Archive for April 18th, 2007


So I just came home from the pub, a little later than expected. Granted, it’s maybe not too much later considering I am me and I don’t have to work tomorrow (and you’ve been following my blog?)

Anyway, I really didn’t think anything interesting was going to happen tonight. I just thought I’d have a few drinks, mess around on the computer and that was that. Boy was I wrong! I’ll tell you, you never know who you might meet in a bar. And I don’t mean in a “nightclub bar.” Maybe you have to understand Canada for one and also my neighbourhood? It’s very friendly and also very closed knit. But that doesn’t mean that you can’t just hide away in your own nook if you need to either. I do still live in a city.

Anyway, to cut a long story short, I met a fellow nutter. And he’s a Pharmaceutical Rep. so that gave us ample conversational ammo just to get things started. But yes he is Bipolar too (or so he he claims) but he did show me a cutting scar(?) after I spoke about cutting as well. He also metioned an ADD diagnosis.

Anyway, he really spoke from the heart about of a lot of things. He spoke a lot about pain and about suicide attempts and really I don’t take that lightly. I guess, I am struggling with a facet of my life about trusting people so easily and having that trust broken. Well, I will always listen to another person’s problems or struggles and try to offer assistance. That is ingrained in me and not a hardship.

But well…again, I felt like I was yet being drawn to another disordered person that I couldn’t help and under the influence of alcohol so that sort of colours things a bit.
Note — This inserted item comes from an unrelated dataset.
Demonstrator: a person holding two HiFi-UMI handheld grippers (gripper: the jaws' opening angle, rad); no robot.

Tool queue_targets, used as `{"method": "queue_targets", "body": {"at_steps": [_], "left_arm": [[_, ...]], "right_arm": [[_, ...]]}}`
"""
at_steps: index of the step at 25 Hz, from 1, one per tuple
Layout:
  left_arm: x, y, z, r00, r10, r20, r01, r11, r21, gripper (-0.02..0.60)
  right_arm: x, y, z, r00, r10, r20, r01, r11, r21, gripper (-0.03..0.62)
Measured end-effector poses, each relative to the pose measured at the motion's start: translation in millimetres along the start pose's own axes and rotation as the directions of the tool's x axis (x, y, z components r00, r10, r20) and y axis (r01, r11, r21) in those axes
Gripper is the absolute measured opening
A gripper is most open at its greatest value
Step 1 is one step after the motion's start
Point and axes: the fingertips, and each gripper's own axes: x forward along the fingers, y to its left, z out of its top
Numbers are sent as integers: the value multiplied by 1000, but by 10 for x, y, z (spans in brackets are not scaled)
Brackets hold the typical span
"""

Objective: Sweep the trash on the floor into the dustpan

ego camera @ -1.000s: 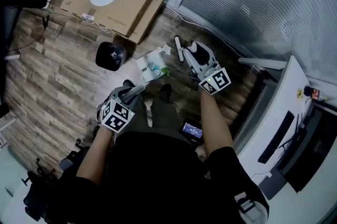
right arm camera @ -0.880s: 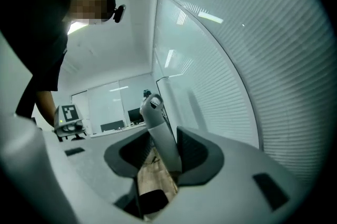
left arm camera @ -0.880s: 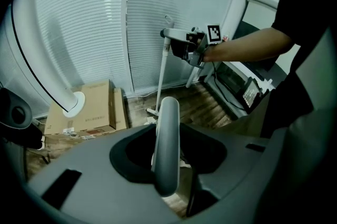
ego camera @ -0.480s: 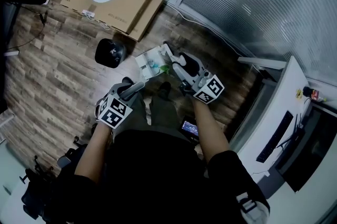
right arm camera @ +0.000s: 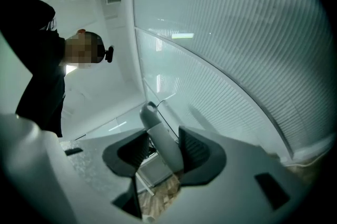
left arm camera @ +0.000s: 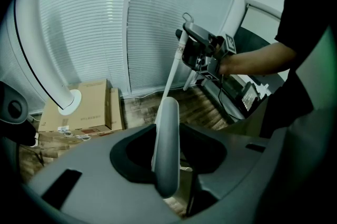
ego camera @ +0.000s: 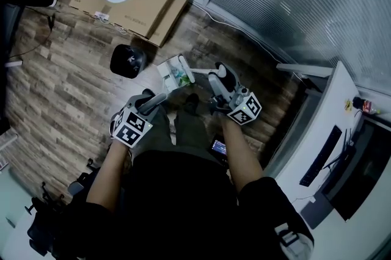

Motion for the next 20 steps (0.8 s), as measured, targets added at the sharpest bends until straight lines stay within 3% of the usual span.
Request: {"method": "queue_targets", "body": {"at_steps": [4, 9, 14, 20], "left_arm": [[4, 15, 1, 1000, 4, 1, -4, 1000, -1, 127], [7, 47, -12, 1000, 10, 3, -10, 1000, 2, 127], [18, 42, -14, 1000, 19, 12, -19, 1000, 7, 127], [5, 51, -38, 1000, 26, 13, -26, 1000, 17, 129]], "right_arm": [[-73, -26, 79, 999, 3, 49, -6, 998, 56, 164], [-55, 67, 208, 996, -12, 85, 9, 999, 32, 164], [-97, 106, 679, 988, -18, 151, 14, 999, 30, 161], [-277, 264, 1526, 964, -44, 263, 50, 999, -15, 153]]}}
I’m not saying that well, because I met another disordered person and we got a bit tippled we can’t relate because getting drunk when you’re “mentally ill” is a big no no. No, that would be stupid. I would never turn anyone away. But I had never even met this person before so perhaps a little caution was warranted. I mean, he knew I was attracted to women but was still extremely amorous! Well, welcome to dealing with men, regardless of your sexuality, I suppose.
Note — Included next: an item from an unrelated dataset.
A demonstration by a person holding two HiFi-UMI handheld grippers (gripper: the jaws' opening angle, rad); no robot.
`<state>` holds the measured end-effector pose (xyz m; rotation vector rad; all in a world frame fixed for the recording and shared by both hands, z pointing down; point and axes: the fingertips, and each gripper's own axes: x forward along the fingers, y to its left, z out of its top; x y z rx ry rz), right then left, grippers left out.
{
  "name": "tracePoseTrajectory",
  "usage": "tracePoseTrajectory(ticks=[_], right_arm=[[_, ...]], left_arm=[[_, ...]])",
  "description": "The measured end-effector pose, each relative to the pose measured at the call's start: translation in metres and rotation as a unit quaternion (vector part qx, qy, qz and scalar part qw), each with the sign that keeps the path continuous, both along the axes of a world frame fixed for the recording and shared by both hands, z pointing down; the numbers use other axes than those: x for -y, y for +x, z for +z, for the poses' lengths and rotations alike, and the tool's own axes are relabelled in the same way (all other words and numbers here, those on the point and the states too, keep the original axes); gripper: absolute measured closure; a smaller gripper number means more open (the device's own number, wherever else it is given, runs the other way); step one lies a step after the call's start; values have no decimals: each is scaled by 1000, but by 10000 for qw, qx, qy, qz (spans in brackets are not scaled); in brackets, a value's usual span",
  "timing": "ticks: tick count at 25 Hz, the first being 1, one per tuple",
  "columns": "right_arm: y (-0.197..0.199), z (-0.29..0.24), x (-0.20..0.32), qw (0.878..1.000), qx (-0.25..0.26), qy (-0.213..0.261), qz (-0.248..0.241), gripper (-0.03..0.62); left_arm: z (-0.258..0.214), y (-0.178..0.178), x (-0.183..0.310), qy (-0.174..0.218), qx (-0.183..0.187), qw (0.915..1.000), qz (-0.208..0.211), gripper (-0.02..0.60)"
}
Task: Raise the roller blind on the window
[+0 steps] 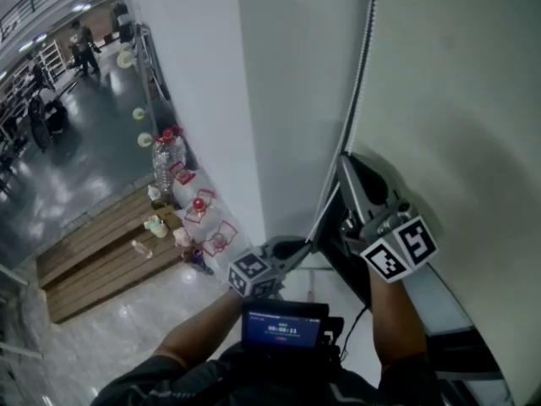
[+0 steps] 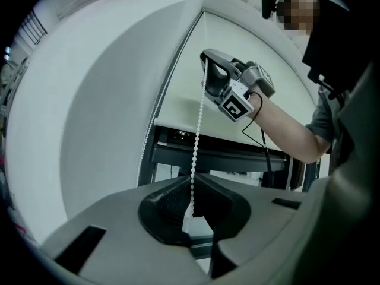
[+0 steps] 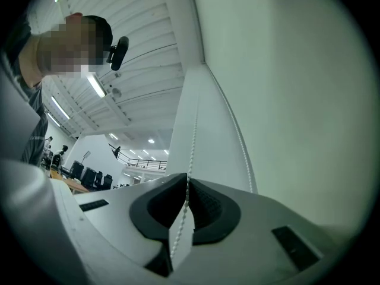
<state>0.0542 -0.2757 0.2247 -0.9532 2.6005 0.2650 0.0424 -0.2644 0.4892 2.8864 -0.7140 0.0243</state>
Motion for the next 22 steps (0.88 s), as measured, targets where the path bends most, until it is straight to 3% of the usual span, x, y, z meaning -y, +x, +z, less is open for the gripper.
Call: tracePoseTrajectory(ticks=[3, 5, 10, 22], right_arm=[[0, 2, -4, 10000, -55, 57, 10, 580], [2, 3, -7, 10000, -19, 88, 16, 580], [-1, 5, -12, 9999, 40, 104, -66, 580], [-16, 67, -15, 9994, -84, -282, -182, 580]], left_arm=[[7, -14, 3, -129, 77, 9997, -166, 550], [0, -19, 1, -135, -10, 9996, -239, 511], [-25, -43, -2, -95, -213, 9986, -470, 486], [-207, -44, -12, 835, -1260, 9883, -221, 488]])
There was also something very juvenile about it too. I find this happens a lot with people who are disordered in various cases. They just don’t know how to express themselves well…or “properly”…or what might be considered the “social norm.” But that’s okay though. I can deal with that and I am “guilty” of that myself.
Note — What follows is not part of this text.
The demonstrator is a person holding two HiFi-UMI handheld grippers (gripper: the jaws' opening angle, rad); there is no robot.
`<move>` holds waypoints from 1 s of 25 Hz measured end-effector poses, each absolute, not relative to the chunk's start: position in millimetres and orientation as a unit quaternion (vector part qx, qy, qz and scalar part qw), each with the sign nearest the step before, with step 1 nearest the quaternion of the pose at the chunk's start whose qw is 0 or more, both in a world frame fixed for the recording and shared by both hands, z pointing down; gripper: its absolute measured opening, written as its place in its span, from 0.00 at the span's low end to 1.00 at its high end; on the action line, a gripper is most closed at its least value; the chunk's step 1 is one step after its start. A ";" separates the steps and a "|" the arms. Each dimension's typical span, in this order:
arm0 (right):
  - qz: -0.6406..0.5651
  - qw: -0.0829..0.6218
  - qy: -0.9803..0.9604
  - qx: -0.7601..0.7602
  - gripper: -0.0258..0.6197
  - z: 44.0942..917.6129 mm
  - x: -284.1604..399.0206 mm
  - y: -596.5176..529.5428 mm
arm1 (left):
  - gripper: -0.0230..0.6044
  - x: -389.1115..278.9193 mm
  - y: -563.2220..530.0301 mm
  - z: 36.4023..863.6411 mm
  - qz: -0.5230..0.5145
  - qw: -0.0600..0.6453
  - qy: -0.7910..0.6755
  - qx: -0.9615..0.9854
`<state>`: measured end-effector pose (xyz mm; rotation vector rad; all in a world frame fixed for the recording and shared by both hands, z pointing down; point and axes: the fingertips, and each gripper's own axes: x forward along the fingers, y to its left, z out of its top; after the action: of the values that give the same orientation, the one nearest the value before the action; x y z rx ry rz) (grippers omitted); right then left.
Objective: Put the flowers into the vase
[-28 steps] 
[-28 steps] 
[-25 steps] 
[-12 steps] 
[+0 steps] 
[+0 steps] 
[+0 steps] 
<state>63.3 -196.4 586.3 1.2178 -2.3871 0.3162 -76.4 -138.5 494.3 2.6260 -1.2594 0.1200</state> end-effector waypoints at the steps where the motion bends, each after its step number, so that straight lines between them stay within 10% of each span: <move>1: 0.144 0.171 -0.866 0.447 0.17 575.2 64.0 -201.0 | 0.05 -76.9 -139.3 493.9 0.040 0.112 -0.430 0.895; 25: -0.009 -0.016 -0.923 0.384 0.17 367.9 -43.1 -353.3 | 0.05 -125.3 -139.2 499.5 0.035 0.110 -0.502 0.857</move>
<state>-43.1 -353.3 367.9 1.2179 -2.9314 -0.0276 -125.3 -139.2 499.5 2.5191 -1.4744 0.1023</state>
For example. Tonight, I have been promised my new “friend’s” private school’s tie (as I love uniform parapernailia) and I am currently wearing the matching school ring. If we both can be functional for brunch or (better yet) dinner tomorrow, I have agreed to show up in proper attire to wear his tie.

Well, someone wanted to know how my evening turned out. Now you know. i’m going to try and get yet more food int my system and go to bed now. I can’t believe it’s this late.